Korea continues to foster social enterprises with a new subsidy scheme. The Ministry of Employment and Labor (MOEL) announced that beginning today, preliminary social enterprises employing 10 or more workers will receive subsidies for employing professional workers. If they employ vulnerable people, the labor costs will be subsidized for up to 50 people.
The scheme is aimed at boosting the self-sustainability of preliminary social enterprises and reducing the difficulties they face during the initial period of operation as they tend to lack business expertise. It is helping ease unemployment among professional workers, including retired baby boomers with plenty of experience, through work in social enterprises.
Professional workers are those who have worked for at least three years in the fields of planning, personnel & labor affairs, sales, marketing & public relations, education & training, accounting & finance, and legal affairs, and those who have worked for at least two years in the fields of culture, art, design & film, trade, and information, communications, computing & merchandising.
Currently, the program is available only to certified social enterprises. A subsidy of up to 2 million won ($1,800 USD) per person per year, for up to three years, is provided for a maximum of three professional workers per enterprise. Now, preliminary social enterprises will be eligible for a subsidy that covers up to two years of labor costs for one professional worker per enterprise.
In addition, the social service job creation program which subsidizes the labor costs if a social enterprise or a preliminary social enterprise hires new workers will be strengthened. Each year, social enterprises are invited to submit job creation projects where 5 to 30 workers are supported in each selected enterprise. From now on, the number of workers supported will be between 1 to 50 people depending on the size of the business, allowing for greater flexibility.

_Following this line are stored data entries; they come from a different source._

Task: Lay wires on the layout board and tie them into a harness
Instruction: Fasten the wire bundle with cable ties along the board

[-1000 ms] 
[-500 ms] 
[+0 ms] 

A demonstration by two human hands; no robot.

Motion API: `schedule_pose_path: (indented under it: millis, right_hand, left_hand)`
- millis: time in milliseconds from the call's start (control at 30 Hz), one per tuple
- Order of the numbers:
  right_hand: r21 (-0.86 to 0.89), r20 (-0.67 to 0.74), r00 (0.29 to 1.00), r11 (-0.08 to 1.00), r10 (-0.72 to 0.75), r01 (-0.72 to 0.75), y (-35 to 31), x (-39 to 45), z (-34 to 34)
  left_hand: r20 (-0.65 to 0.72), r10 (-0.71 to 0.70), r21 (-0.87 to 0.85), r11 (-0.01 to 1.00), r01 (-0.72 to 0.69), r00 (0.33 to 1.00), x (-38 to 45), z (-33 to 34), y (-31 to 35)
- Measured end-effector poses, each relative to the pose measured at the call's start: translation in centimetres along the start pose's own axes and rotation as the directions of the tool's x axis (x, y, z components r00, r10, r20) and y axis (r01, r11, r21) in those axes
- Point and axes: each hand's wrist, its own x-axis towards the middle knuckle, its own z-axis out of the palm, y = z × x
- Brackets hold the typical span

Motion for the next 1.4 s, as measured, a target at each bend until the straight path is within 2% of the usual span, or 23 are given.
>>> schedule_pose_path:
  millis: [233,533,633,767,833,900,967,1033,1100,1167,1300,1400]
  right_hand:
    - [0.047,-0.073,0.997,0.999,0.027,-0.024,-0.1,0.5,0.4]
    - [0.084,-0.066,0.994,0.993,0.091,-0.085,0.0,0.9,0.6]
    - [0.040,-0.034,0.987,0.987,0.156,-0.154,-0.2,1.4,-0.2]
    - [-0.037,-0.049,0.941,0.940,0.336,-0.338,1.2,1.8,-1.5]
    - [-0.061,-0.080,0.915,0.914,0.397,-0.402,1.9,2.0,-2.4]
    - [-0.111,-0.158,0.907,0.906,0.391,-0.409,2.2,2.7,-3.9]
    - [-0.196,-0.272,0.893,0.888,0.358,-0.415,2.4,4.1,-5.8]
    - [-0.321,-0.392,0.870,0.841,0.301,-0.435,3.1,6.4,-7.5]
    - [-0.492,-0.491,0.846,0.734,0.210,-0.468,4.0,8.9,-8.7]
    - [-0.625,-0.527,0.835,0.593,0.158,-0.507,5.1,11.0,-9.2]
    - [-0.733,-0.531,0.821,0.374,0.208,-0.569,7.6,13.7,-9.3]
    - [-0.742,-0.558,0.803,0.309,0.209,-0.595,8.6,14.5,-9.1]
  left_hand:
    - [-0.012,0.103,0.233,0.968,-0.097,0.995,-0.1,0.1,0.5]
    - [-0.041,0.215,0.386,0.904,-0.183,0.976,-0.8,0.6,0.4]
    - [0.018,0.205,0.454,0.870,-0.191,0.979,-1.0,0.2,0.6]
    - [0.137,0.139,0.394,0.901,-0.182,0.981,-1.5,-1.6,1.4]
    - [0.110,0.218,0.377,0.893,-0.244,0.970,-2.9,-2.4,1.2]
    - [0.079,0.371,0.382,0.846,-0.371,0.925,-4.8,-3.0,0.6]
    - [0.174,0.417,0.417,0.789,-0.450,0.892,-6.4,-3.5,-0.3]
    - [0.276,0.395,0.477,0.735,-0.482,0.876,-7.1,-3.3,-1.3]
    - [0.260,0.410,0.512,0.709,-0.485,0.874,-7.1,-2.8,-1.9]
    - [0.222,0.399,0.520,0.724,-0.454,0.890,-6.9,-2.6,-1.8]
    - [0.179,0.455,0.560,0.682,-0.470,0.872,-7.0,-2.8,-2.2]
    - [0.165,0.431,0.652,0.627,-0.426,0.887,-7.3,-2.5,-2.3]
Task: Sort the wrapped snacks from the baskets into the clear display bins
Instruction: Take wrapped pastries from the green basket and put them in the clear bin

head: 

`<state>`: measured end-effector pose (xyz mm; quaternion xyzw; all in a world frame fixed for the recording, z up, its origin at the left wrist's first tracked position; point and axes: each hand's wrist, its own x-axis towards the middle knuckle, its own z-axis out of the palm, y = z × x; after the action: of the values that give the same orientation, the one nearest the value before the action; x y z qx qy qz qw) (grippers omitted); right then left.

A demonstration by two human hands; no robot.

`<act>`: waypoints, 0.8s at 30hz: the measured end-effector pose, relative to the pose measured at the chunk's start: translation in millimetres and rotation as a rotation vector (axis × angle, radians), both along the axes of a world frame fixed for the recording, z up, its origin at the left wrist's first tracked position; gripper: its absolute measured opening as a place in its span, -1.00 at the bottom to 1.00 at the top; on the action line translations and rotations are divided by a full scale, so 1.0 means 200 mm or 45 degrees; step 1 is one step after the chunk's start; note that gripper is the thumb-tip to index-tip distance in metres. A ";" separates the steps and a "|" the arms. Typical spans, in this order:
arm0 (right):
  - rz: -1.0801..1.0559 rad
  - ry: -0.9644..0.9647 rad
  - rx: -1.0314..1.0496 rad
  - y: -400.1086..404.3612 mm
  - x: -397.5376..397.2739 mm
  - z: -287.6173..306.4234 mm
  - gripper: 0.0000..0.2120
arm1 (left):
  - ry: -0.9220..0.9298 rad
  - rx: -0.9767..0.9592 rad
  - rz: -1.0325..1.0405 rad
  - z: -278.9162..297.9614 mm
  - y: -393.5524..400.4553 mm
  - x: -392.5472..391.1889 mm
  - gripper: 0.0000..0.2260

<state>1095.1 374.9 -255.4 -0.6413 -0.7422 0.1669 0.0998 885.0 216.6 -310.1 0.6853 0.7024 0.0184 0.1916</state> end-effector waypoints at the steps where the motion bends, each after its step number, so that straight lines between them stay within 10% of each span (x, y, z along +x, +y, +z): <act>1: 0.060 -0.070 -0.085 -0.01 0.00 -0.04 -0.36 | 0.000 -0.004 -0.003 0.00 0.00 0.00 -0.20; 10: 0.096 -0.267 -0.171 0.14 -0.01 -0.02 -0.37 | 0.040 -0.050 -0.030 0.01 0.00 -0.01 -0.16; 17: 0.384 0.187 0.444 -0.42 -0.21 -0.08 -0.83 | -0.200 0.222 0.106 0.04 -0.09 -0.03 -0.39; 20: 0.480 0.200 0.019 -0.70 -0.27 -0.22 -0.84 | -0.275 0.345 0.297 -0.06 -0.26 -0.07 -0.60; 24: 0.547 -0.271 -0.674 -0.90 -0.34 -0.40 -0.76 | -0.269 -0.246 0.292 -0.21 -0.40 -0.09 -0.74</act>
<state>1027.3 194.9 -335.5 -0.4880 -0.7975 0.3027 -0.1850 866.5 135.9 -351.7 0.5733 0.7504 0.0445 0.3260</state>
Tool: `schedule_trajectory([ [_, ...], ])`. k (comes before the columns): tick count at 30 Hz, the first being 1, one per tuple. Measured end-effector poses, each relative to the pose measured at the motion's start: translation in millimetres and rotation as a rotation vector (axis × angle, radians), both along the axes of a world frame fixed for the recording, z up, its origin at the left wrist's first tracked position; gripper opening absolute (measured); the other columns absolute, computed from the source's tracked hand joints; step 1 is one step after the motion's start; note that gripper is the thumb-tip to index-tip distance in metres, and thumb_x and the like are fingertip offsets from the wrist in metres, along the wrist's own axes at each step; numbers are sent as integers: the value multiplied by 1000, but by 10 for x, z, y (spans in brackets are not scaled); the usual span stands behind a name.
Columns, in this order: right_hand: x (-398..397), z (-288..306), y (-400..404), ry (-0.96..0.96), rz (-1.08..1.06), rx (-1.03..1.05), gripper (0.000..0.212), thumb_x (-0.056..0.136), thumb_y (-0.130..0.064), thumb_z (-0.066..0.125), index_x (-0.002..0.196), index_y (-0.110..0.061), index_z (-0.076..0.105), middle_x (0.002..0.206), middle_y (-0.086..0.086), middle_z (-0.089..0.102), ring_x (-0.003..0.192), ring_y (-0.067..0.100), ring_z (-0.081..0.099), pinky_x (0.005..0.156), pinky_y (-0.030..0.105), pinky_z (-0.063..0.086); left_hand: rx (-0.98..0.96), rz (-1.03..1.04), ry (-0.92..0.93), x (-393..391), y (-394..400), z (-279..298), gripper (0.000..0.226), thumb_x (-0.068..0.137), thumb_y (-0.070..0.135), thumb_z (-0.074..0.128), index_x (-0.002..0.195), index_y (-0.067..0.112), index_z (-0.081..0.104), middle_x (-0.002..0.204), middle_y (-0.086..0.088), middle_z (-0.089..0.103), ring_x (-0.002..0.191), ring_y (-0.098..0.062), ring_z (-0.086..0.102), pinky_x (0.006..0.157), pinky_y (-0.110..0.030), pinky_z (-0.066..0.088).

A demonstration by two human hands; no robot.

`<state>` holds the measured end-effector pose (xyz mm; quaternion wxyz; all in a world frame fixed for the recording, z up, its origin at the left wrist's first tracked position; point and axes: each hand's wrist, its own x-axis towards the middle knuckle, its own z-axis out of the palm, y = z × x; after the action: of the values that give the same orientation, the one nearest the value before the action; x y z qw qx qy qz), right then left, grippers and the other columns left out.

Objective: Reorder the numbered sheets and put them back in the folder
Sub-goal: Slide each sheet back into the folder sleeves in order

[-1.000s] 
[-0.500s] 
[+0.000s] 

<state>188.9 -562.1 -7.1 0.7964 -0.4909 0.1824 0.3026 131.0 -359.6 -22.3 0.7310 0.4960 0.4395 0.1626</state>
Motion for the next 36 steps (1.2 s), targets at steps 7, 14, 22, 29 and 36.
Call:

“This institutional reform is expected to have the effect of killing two birds with one stone by allowing baby boomers ill-prepared for their old age to provide their expertise to social enterprises and thus giving them a feeling of satisfaction and stable jobs as well as improving the business competence of preliminary social enterprises,” said Lee Tae-hee, the Director-General of the Manpower Policy Bureau.
At the end of September 2012, there were 699 social enterprises certified by the MOEL and 1,111 preliminary social enterprises designated by local governors.